De ontbinding moet in rechte gevorderd worden, en aan de verweerder kan, naar gelang van de omstandigheden, uitstel worden verleend.
Artikel 1794 BW is enkel toepasselijk op aanneming en niet op lastgeving. Dit kan ondermeer van belang zijn bij een makelaaropdracht inzake vastgoed waarbij er niet alleen een opdracht tot bemiddelen wordt gegeven (dit is een aanneming van werk of diensten) maar ook een mandaat tot het afsluiten van een akkoord.
Rechtsleer:
• Bart Van Baeveghem, Artikel 1794 BW en de eenzijdige beëindiging van makelaarsovereenkomsten RABG 2009/19, 1338, noot onder Gent 27 februari 2008 RABG 2009/19, 1325
KB 12 januari 2007 mbt de regels inzake bemiddelingsovereenkomsten tussen consumenten en vastgoedmakelaars:
• maximumdoor van de exclusieve mekelaarsopdracht met een consument: 6 maanden
• stilzwijgende verlenging zeer strikt gegregeld.
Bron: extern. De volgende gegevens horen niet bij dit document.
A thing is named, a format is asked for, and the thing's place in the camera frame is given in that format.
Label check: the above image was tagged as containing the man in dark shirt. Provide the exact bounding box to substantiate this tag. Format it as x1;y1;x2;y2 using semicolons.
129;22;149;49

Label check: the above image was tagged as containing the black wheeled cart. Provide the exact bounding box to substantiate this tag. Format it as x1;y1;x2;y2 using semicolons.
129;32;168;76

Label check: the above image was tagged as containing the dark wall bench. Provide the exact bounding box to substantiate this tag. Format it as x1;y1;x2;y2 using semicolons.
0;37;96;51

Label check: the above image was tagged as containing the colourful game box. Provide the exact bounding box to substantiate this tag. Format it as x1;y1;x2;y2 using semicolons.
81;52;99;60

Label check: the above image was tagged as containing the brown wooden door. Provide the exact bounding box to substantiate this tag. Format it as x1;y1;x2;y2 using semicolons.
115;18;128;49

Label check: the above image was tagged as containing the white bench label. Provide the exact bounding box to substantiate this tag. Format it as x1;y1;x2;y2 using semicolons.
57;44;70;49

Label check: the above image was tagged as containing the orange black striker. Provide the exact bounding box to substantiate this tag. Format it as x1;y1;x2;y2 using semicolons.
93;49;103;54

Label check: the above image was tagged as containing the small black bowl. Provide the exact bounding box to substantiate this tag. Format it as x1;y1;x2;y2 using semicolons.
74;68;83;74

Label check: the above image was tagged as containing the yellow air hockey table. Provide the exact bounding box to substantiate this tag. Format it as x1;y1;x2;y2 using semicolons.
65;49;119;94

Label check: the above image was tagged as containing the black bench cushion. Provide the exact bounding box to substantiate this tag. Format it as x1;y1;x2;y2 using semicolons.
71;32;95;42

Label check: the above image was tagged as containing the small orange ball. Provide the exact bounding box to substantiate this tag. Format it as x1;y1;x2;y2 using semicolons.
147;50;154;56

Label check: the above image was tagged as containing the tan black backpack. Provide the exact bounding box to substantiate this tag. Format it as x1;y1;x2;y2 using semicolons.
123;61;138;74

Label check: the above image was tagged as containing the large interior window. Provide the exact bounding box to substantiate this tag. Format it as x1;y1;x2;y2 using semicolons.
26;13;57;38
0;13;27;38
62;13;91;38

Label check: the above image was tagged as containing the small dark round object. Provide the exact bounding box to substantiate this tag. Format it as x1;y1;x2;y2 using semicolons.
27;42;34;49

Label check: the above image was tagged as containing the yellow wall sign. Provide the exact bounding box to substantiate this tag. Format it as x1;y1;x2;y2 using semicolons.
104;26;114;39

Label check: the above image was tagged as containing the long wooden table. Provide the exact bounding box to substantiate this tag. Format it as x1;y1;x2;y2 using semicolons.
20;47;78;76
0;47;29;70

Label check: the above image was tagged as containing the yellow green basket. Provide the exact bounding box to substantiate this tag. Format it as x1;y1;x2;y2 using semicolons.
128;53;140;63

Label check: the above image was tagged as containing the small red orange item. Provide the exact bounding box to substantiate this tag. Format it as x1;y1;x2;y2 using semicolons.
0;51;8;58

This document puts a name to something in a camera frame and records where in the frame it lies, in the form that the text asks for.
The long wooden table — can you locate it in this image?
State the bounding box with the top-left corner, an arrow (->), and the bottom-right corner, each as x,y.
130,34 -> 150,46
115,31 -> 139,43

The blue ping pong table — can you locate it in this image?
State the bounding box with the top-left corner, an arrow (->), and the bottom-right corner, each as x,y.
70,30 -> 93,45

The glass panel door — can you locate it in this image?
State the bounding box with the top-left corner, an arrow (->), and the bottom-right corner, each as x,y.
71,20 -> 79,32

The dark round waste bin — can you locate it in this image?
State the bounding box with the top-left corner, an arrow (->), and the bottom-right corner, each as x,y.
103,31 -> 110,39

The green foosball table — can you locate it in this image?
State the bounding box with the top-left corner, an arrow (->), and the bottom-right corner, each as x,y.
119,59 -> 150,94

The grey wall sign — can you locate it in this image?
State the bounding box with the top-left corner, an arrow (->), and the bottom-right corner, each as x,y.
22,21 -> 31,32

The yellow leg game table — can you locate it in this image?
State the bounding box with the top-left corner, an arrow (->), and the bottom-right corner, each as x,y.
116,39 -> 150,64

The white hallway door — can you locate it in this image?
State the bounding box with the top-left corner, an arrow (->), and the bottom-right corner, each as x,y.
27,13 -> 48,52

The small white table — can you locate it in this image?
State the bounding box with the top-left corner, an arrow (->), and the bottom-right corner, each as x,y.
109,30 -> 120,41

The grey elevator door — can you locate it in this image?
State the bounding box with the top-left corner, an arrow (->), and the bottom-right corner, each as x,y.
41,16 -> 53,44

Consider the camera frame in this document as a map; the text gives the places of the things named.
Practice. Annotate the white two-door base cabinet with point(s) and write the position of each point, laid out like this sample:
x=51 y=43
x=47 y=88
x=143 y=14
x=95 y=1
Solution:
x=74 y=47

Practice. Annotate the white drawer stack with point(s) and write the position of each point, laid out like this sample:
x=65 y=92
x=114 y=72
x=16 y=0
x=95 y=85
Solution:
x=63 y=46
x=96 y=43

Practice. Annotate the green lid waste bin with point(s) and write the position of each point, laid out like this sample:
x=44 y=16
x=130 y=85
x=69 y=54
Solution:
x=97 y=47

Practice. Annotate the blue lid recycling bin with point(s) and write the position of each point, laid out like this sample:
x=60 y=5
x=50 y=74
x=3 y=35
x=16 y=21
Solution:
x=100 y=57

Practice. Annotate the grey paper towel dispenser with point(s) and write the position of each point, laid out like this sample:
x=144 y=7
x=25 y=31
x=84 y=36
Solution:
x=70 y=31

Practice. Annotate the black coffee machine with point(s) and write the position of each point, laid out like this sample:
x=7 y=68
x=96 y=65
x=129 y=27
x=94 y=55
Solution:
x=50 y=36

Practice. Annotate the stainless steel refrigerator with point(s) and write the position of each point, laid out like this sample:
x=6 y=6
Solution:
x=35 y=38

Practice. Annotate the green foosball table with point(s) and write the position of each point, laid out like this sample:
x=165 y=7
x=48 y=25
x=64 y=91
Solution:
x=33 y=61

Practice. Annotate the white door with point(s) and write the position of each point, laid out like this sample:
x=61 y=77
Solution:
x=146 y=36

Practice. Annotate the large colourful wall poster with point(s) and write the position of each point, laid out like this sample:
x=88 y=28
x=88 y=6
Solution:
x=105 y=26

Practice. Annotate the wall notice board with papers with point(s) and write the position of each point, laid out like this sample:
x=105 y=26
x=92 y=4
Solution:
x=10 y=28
• verboden is elk beding dat verwarring schept tussen een mogelijkheid tot opzeg door de consument mits vergoeding en de strafbedingen die de niet-uitvoering van de verbintenissen door deze laatste te sanctioneren. Een verwarrend beding kan door de rechter nietig verklaard.
• Schadebedingen mogen op straffe van nietigheid niet meer dan 75% van het commissieloon bedragen.
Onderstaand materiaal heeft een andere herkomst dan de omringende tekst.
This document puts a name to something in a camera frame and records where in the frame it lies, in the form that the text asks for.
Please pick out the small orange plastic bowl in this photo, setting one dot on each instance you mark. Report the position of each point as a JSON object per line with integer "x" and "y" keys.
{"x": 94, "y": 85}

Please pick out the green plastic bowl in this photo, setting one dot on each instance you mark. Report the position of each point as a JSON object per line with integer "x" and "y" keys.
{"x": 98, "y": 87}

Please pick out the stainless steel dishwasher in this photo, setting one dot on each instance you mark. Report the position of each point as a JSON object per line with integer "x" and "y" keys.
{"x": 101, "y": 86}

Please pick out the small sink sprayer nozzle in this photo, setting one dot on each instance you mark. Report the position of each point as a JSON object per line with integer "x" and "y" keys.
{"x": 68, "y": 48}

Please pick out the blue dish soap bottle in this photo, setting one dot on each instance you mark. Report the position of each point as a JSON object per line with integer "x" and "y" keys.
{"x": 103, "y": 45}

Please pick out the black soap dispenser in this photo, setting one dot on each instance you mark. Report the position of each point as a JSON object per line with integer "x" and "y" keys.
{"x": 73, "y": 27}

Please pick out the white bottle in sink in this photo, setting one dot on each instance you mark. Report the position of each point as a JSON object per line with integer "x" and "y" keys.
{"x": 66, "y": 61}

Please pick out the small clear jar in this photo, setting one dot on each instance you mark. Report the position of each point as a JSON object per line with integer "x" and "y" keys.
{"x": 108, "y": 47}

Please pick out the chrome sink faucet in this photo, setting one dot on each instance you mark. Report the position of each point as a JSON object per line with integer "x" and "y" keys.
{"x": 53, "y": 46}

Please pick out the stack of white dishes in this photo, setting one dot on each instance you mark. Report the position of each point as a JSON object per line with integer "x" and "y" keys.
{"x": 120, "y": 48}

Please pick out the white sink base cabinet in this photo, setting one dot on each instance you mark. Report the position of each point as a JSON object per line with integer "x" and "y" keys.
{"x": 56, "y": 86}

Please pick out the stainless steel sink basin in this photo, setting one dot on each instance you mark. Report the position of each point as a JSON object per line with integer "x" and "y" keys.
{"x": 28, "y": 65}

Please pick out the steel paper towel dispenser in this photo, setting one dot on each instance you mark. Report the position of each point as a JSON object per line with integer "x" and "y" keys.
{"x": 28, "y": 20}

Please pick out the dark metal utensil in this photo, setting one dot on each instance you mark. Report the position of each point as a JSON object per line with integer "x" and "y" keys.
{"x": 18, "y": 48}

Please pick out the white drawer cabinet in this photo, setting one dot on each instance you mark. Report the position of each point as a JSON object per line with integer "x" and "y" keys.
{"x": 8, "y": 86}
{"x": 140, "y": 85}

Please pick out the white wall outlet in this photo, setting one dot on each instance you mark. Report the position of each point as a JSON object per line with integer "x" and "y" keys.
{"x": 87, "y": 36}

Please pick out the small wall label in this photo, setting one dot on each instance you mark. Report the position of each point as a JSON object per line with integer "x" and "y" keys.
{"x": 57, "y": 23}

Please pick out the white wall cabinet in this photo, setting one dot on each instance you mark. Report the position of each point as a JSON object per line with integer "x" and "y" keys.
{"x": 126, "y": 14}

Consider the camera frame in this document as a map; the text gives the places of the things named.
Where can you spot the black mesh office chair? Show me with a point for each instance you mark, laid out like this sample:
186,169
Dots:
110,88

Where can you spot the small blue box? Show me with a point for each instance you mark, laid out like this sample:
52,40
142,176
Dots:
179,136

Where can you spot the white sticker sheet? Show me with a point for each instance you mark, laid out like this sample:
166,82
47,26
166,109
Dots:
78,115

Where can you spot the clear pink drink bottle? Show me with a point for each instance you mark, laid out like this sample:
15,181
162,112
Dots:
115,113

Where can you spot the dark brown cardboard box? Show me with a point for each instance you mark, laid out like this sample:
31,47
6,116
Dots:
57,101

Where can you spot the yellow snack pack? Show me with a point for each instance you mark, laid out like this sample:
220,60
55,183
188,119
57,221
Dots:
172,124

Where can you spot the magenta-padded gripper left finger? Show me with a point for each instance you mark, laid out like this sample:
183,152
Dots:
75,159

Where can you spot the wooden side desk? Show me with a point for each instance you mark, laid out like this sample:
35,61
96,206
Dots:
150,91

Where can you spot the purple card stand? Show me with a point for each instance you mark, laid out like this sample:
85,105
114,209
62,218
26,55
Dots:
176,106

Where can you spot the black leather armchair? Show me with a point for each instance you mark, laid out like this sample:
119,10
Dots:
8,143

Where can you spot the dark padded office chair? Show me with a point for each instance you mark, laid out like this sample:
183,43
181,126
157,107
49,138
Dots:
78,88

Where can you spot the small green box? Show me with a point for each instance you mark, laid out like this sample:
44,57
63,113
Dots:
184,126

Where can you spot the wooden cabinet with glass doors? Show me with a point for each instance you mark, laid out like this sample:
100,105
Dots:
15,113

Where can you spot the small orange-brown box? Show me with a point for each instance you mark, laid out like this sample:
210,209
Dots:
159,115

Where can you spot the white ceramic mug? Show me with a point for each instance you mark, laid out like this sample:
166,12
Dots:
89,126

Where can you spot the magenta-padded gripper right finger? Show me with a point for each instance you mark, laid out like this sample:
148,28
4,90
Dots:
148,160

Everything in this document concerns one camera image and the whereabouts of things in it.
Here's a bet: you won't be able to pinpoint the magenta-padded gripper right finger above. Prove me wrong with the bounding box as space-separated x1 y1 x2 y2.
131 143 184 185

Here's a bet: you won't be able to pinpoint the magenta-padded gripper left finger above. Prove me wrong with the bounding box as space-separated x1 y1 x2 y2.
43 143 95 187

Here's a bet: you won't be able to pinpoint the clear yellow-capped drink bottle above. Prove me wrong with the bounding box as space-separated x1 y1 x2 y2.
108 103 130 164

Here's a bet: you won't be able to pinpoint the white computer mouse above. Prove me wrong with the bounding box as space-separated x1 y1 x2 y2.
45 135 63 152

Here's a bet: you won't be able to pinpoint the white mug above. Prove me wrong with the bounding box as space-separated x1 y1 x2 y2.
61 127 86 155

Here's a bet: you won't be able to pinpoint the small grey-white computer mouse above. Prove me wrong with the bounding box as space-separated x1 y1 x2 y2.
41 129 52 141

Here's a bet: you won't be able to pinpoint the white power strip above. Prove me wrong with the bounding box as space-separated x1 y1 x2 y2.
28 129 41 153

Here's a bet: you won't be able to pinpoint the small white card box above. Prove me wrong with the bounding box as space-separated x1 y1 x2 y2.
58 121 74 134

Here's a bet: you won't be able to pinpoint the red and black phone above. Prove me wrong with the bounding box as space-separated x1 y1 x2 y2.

• Elk schadebeding moet wederkerig zijn derhalve dient ook de makelaar zijn klant bij wanprestatie een zelfde vergoeding toe te kennen.
• Bedingen die een vergoeding bepalen bij het niet respecteren van de exclusiviteit van de opdracht, worden als schadebedingen
beschouwd.
• Ingeval een opzegvergoeding wordt voorzien, kan de opzegvergoeding niet meer bedragen dan 50% van het ere- of commissieloon van de makelaar op voorwaarde dat de consument het onroerend goed, voorwerp van de bemiddelingsopdracht, niet verkoopt of verhuurt binnen de 6 maanden na de opzegging.